Task objective — Write out every record below exactly, so that nothing differs from what is shown.

Items listed in a dataset —

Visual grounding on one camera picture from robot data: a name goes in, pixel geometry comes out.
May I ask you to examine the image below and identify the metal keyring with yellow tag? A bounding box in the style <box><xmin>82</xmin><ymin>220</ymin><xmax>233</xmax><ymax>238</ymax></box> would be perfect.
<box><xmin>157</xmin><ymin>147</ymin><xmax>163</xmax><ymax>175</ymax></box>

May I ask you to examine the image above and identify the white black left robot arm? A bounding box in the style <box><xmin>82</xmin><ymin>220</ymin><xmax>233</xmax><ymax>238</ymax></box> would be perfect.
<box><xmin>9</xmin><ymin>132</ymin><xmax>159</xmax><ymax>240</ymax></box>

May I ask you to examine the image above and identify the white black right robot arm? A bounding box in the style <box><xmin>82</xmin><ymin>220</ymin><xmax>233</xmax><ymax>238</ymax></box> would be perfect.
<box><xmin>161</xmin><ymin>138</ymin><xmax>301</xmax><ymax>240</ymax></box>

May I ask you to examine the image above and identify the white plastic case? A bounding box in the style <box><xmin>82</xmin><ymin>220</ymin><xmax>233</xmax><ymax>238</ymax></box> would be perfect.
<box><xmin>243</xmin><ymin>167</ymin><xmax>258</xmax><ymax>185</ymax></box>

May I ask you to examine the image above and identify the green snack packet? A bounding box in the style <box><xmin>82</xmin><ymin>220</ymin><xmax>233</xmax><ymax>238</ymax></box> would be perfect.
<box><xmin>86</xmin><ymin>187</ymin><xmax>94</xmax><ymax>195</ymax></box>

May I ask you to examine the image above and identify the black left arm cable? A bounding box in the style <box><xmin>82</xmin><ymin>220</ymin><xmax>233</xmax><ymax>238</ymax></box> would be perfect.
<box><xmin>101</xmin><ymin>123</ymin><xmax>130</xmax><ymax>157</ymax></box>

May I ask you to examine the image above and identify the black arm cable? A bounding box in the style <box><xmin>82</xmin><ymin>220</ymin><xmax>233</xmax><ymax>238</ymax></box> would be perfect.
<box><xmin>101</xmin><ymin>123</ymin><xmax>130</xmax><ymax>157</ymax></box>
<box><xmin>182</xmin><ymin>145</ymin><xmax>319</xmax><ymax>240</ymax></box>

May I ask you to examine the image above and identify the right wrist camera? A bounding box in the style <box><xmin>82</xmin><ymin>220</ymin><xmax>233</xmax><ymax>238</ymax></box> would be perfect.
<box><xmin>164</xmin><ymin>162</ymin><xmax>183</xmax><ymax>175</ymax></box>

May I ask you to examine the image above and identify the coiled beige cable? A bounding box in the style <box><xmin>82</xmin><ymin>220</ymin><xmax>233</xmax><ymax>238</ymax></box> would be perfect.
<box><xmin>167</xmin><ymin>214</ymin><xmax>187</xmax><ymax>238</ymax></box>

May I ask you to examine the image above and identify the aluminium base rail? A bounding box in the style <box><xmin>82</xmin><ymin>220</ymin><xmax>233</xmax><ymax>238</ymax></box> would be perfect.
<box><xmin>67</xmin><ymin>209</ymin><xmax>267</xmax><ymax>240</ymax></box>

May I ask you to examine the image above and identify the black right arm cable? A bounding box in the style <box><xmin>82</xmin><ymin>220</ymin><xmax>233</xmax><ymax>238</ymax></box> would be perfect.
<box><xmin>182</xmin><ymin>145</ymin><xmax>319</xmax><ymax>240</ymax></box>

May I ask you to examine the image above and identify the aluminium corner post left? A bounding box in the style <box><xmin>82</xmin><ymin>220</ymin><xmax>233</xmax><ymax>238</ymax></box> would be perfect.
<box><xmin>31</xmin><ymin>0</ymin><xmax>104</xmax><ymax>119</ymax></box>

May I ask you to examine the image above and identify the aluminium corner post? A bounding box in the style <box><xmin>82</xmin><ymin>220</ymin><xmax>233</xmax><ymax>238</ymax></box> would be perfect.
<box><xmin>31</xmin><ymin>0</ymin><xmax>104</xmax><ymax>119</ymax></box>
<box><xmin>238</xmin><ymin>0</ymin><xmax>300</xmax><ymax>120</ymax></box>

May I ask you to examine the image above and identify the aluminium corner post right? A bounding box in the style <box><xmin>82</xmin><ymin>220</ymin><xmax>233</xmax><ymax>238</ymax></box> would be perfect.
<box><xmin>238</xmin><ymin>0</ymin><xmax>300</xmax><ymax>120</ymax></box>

Problem solution —
Visual grounding on one camera picture from robot data: a name goes in, pixel geometry comes out.
May I ask you to examine the image below and identify the metal keyring with yellow tag? A bounding box in the style <box><xmin>82</xmin><ymin>220</ymin><xmax>233</xmax><ymax>238</ymax></box> would be perfect.
<box><xmin>157</xmin><ymin>147</ymin><xmax>163</xmax><ymax>175</ymax></box>

May I ask you to examine the image above and identify the white black left robot arm? A bounding box in the style <box><xmin>82</xmin><ymin>220</ymin><xmax>233</xmax><ymax>238</ymax></box> would be perfect.
<box><xmin>9</xmin><ymin>132</ymin><xmax>159</xmax><ymax>240</ymax></box>

May I ask you to examine the image above and identify the white black right robot arm? A bounding box in the style <box><xmin>82</xmin><ymin>220</ymin><xmax>233</xmax><ymax>238</ymax></box> would be perfect.
<box><xmin>161</xmin><ymin>138</ymin><xmax>301</xmax><ymax>240</ymax></box>

May I ask you to examine the image above and identify the white plastic case? A bounding box in the style <box><xmin>82</xmin><ymin>220</ymin><xmax>233</xmax><ymax>238</ymax></box> would be perfect.
<box><xmin>243</xmin><ymin>167</ymin><xmax>258</xmax><ymax>185</ymax></box>

May I ask you to examine the image above and identify the green snack packet? A bounding box in the style <box><xmin>82</xmin><ymin>220</ymin><xmax>233</xmax><ymax>238</ymax></box> would be perfect.
<box><xmin>86</xmin><ymin>187</ymin><xmax>94</xmax><ymax>195</ymax></box>

May I ask you to examine the image above and identify the black left arm cable? A bounding box in the style <box><xmin>82</xmin><ymin>220</ymin><xmax>233</xmax><ymax>238</ymax></box> would be perfect.
<box><xmin>101</xmin><ymin>123</ymin><xmax>130</xmax><ymax>157</ymax></box>

May I ask you to examine the image above and identify the black arm cable? A bounding box in the style <box><xmin>82</xmin><ymin>220</ymin><xmax>233</xmax><ymax>238</ymax></box> would be perfect.
<box><xmin>101</xmin><ymin>123</ymin><xmax>130</xmax><ymax>157</ymax></box>
<box><xmin>182</xmin><ymin>145</ymin><xmax>319</xmax><ymax>240</ymax></box>

May I ask you to examine the image above and identify the right wrist camera? A bounding box in the style <box><xmin>82</xmin><ymin>220</ymin><xmax>233</xmax><ymax>238</ymax></box> would be perfect.
<box><xmin>164</xmin><ymin>162</ymin><xmax>183</xmax><ymax>175</ymax></box>

May I ask you to examine the image above and identify the coiled beige cable? A bounding box in the style <box><xmin>82</xmin><ymin>220</ymin><xmax>233</xmax><ymax>238</ymax></box> would be perfect.
<box><xmin>167</xmin><ymin>214</ymin><xmax>187</xmax><ymax>238</ymax></box>

May I ask you to examine the image above and identify the aluminium base rail? A bounding box in the style <box><xmin>82</xmin><ymin>220</ymin><xmax>233</xmax><ymax>238</ymax></box> would be perfect.
<box><xmin>67</xmin><ymin>209</ymin><xmax>267</xmax><ymax>240</ymax></box>

May I ask you to examine the image above and identify the black right arm cable? A bounding box in the style <box><xmin>82</xmin><ymin>220</ymin><xmax>233</xmax><ymax>238</ymax></box> would be perfect.
<box><xmin>182</xmin><ymin>145</ymin><xmax>319</xmax><ymax>240</ymax></box>

May I ask you to examine the image above and identify the aluminium corner post left? A bounding box in the style <box><xmin>82</xmin><ymin>220</ymin><xmax>233</xmax><ymax>238</ymax></box> would be perfect.
<box><xmin>31</xmin><ymin>0</ymin><xmax>104</xmax><ymax>119</ymax></box>

May I ask you to examine the image above and identify the aluminium corner post? A bounding box in the style <box><xmin>82</xmin><ymin>220</ymin><xmax>233</xmax><ymax>238</ymax></box> would be perfect.
<box><xmin>31</xmin><ymin>0</ymin><xmax>104</xmax><ymax>119</ymax></box>
<box><xmin>238</xmin><ymin>0</ymin><xmax>300</xmax><ymax>120</ymax></box>

May I ask you to examine the image above and identify the aluminium corner post right? A bounding box in the style <box><xmin>82</xmin><ymin>220</ymin><xmax>233</xmax><ymax>238</ymax></box> would be perfect.
<box><xmin>238</xmin><ymin>0</ymin><xmax>300</xmax><ymax>120</ymax></box>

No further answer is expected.